__The task__
Starting with the line that contains "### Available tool" and stopping after the line that contains "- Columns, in", return each line below exactly as written, with no others.

(Records from a dataset)
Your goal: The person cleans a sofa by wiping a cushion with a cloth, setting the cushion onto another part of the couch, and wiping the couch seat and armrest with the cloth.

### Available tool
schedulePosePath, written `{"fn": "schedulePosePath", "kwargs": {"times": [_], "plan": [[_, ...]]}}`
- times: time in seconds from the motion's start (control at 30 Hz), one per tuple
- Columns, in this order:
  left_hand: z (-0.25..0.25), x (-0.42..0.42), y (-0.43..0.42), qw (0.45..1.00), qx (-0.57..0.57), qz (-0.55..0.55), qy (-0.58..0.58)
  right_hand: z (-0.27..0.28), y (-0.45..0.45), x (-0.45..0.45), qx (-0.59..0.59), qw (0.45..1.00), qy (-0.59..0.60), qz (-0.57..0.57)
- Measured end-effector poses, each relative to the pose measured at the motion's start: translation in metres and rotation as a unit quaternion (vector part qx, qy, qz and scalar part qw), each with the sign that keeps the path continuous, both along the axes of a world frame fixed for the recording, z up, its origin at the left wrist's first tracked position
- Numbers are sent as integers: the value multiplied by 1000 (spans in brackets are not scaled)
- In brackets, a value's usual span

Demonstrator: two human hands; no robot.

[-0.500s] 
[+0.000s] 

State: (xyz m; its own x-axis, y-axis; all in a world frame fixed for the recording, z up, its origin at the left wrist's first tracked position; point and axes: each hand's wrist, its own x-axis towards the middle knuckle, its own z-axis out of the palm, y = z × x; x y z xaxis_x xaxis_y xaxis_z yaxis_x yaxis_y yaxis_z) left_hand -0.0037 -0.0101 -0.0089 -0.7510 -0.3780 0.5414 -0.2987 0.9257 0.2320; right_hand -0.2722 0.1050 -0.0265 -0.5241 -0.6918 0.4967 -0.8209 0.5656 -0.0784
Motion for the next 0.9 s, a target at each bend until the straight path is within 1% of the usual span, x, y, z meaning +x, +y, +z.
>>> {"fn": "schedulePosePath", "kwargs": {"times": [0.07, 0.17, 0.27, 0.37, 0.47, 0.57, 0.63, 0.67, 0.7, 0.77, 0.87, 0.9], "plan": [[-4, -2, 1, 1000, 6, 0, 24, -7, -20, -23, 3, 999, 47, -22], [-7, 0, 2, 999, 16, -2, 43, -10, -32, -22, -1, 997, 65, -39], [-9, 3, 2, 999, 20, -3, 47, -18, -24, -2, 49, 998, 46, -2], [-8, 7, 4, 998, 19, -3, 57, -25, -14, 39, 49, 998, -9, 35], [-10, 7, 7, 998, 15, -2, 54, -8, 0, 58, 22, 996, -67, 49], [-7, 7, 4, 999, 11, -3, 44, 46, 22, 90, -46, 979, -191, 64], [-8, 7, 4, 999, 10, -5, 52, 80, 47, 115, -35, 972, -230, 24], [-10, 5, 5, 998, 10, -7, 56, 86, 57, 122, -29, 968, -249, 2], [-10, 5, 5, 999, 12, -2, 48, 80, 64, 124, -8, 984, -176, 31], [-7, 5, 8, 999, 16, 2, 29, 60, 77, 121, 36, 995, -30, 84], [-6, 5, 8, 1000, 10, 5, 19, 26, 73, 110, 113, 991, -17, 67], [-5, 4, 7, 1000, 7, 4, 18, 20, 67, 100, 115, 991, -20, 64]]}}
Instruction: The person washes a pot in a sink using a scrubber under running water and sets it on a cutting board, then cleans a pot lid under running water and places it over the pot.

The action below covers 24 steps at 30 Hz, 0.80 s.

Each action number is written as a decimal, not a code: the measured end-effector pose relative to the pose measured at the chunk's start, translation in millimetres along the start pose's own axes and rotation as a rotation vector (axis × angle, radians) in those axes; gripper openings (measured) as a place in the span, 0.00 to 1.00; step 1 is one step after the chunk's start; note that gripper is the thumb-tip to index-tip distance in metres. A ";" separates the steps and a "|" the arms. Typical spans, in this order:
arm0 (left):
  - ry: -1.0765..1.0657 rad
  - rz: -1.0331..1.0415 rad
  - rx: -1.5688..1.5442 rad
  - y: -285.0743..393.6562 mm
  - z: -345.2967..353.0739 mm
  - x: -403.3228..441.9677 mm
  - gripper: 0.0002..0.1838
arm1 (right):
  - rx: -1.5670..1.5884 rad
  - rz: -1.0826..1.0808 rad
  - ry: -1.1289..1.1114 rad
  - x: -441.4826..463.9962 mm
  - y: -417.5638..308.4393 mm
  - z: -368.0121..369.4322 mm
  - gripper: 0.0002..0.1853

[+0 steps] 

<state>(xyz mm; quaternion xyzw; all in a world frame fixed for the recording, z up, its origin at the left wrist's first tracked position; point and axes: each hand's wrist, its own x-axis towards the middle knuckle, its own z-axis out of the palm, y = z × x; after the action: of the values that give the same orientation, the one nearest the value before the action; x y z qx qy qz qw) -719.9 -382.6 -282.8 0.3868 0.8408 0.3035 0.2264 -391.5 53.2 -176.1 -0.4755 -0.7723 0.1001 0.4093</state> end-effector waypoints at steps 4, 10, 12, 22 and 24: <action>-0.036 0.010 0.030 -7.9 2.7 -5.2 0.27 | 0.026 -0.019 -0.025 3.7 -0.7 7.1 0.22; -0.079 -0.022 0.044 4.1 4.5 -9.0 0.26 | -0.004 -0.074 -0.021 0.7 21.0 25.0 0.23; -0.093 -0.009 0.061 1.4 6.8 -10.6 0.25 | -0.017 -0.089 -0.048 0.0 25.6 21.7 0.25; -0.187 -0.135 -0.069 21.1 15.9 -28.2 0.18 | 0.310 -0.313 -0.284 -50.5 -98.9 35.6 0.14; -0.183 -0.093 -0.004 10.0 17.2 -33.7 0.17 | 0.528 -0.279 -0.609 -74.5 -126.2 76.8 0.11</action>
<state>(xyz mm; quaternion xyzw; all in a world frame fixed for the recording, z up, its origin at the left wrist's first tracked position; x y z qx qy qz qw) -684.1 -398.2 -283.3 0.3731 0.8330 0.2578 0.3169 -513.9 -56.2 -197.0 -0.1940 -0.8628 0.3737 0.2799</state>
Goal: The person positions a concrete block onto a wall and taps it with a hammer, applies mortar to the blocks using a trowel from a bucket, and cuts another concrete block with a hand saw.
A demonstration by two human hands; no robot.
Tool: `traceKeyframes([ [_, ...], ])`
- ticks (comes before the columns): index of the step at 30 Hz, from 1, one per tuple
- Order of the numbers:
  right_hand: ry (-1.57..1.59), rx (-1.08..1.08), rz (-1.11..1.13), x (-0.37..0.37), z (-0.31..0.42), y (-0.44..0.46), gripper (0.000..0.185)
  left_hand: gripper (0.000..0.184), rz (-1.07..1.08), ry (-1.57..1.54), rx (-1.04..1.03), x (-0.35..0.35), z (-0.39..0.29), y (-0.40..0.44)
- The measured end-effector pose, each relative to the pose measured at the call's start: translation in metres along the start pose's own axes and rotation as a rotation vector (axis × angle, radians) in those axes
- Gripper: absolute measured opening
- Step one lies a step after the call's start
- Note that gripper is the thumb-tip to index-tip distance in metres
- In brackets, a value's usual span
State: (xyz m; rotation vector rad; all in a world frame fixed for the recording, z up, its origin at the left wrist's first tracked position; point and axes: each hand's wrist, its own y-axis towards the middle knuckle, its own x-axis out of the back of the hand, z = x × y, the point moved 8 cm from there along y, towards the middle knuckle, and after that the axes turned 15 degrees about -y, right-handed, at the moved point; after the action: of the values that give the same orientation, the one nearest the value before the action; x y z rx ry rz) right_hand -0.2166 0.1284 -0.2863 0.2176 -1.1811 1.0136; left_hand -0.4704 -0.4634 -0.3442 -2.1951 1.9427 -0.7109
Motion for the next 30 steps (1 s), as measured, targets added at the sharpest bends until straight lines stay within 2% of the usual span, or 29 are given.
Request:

__Answer to the problem__
### Available tool
schedulePosePath, written `{"fn": "schedulePosePath", "kwargs": {"times": [_], "plan": [[_, ...]]}}`
- times: time in seconds from the motion's start (control at 30 Hz), one per tuple
- Columns, in this order:

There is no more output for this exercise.